Am 1. März 1970 stimmte das Volk des Kantons Bern einem Zusatz zur bernischen Kantonsverfassung zu, in dem das vorgesehene Selbstbestimmungsverfahren in drei Abstimmungsetappen genau festgelegt wurde. Sowohl die Amtsbezirke im Norden als auch jene im Süden stimmten der Vorlage mit aufsehenerregenden Mehrheiten von fast 90 Prozent zu. Am 23. Juni 1974 sprachen sich die Nordbezirke klar für eine Lostrennung vom Kanton Bern aus, während dies von den Südbezirken ebenso deutlich abgelehnt wurde. Das Ergebnis im gesamten historischen Jura ergab eine hauchdünne separatistische Mehrheit. Am 16. März 1975 sprachen sich die Amtsbezirke Courtelary, Münster und Neuenstadt deutlich für einen Verbleib im Kanton Bern aus. Im September 1975 stimmten die betroffenen Grenzgemeinden über ihre künftige Kantonszugehörigkeit ab. Im September 1978 stimmte das Schweizer Stimmvolk mit 82,3 Prozent der Gründung des neuen Kantons Jura zu. Und schliesslich entschied sich das Laufental 1994 für einen Beitritt zum Kanton Basel-Landschaft. Zu Beginn der 1990er-Jahre veröffentlichte die von Sigmund Widmer präsidierte und mit der Lösung der Jurafrage beauftragte Konsultativkommission des Bundesrates und der Kantone Bern und Jura einen Bericht, in dem die Autoren betonten, dass die Trennung des historischen Juras ein Fehler gewesen sei.
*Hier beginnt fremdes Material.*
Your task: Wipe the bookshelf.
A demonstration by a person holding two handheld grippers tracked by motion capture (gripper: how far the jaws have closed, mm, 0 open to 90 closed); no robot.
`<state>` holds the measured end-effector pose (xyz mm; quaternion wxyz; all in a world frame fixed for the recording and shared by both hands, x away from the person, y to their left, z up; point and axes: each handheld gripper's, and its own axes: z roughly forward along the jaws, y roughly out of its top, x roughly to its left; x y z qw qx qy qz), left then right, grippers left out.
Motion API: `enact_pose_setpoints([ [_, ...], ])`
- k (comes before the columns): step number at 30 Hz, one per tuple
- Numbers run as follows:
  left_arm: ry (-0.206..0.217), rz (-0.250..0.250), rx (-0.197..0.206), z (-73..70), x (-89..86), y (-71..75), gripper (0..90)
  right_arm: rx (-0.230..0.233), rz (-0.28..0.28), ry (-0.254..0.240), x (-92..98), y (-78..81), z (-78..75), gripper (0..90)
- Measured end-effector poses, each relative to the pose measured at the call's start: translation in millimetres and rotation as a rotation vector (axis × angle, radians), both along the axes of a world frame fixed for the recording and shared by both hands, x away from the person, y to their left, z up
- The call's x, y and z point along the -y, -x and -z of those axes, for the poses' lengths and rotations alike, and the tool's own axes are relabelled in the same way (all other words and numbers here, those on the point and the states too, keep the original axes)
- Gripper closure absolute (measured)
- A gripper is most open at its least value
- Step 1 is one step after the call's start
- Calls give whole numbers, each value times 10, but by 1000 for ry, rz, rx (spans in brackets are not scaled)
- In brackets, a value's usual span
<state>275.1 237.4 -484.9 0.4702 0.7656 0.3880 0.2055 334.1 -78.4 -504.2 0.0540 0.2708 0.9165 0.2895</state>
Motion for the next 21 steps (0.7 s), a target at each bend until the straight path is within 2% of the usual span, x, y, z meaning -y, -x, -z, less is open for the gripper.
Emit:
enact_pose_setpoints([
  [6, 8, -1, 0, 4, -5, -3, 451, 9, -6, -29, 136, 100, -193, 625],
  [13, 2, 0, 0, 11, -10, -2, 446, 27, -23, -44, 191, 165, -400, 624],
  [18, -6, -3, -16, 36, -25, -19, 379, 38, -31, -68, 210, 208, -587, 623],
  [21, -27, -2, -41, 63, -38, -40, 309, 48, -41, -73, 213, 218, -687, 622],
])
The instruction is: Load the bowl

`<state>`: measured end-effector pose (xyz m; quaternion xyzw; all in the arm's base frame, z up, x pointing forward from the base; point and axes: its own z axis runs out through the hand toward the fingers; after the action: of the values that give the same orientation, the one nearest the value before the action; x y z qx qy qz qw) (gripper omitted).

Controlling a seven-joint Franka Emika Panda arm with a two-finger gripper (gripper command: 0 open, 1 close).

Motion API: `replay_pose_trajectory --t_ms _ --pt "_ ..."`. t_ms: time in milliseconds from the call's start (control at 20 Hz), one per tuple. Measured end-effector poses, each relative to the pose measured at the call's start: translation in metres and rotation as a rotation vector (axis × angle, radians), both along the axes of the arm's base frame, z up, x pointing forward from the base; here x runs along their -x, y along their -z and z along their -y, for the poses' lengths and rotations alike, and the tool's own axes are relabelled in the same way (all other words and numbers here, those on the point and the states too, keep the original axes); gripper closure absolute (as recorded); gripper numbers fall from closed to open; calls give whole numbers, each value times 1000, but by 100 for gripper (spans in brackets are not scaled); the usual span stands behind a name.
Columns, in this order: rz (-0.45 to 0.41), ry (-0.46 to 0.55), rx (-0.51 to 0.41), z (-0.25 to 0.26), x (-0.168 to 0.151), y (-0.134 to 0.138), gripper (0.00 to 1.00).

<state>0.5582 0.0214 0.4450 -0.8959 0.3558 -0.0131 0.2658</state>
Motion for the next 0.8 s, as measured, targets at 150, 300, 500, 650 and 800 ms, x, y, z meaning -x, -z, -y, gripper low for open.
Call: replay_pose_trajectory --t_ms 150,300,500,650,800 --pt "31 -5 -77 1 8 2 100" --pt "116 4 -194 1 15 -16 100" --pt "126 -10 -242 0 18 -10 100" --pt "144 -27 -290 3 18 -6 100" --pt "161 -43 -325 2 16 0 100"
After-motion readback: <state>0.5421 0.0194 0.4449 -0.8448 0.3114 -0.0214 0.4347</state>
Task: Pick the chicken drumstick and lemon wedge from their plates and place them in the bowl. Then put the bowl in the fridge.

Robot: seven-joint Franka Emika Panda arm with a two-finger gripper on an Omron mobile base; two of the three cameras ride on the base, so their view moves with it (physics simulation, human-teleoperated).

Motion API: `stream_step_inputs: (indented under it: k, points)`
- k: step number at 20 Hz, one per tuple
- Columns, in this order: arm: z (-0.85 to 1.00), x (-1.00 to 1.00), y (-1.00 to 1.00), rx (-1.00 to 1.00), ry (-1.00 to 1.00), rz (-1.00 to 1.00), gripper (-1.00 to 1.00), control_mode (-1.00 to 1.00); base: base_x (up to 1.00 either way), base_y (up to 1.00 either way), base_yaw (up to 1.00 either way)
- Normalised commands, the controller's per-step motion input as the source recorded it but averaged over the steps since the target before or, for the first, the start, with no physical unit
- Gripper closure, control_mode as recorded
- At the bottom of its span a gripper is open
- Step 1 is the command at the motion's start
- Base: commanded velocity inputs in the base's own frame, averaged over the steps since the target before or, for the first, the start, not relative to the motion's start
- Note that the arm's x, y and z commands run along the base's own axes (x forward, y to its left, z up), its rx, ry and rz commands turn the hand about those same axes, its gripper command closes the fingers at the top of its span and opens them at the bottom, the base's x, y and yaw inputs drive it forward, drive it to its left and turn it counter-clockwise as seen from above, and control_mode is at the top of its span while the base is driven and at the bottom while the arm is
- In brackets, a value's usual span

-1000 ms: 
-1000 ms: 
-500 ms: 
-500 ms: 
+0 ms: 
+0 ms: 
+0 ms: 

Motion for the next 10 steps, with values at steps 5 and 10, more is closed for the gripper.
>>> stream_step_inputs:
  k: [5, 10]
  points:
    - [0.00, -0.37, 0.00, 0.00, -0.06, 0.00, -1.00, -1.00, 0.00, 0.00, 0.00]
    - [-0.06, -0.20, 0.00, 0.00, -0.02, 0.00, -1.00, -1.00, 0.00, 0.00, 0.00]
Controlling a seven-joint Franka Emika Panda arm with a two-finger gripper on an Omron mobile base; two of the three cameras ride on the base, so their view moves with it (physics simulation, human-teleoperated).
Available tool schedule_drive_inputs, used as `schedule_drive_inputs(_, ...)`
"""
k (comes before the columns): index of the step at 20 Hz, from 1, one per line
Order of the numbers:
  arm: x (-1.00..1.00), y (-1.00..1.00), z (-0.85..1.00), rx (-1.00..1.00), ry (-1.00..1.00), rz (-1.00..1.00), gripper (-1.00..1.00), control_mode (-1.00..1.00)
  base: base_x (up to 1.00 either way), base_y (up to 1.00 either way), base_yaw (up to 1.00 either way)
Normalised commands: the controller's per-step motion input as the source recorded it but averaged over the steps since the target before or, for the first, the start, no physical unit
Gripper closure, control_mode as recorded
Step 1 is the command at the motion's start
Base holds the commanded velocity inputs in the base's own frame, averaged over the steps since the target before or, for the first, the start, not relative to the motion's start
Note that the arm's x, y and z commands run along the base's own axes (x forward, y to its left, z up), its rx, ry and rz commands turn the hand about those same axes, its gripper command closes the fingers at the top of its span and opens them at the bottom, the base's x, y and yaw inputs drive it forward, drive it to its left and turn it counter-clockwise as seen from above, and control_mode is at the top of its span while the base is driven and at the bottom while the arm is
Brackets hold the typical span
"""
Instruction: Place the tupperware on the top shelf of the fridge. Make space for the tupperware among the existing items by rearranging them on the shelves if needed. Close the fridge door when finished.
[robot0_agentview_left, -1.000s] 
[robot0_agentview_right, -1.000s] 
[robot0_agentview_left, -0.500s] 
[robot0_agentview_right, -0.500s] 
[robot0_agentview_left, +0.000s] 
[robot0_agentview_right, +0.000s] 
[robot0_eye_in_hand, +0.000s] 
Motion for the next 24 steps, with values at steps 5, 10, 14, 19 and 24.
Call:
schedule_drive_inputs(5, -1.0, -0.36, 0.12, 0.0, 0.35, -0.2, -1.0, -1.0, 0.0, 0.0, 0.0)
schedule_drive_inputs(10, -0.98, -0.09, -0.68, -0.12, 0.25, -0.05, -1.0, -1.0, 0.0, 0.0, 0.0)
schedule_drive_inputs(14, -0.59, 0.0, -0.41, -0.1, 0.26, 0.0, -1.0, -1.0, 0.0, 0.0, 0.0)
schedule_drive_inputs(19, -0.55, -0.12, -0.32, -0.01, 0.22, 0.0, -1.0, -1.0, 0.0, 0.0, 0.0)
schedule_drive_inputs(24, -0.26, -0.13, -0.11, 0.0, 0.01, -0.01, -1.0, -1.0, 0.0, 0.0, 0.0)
Am 25. März 1994 führte die vom Regierungsrat des Kantons Bern und vom Staatsrat des Kantons Jura unter der Federführung des Bundes unterzeichnete Vereinbarung zur Gründung der Interjurassischen Versammlung (IJV). Am 7. September 2005 erhielt die IJV vom Regierungsrat des Kantons Bern und vom Staatsrat des Kantons Jura unter der ägide des Bundesrates den gemeinsamen Auftrag, eine Studie über die institutionelle Zukunft der interjurassischen Region durchzuführen.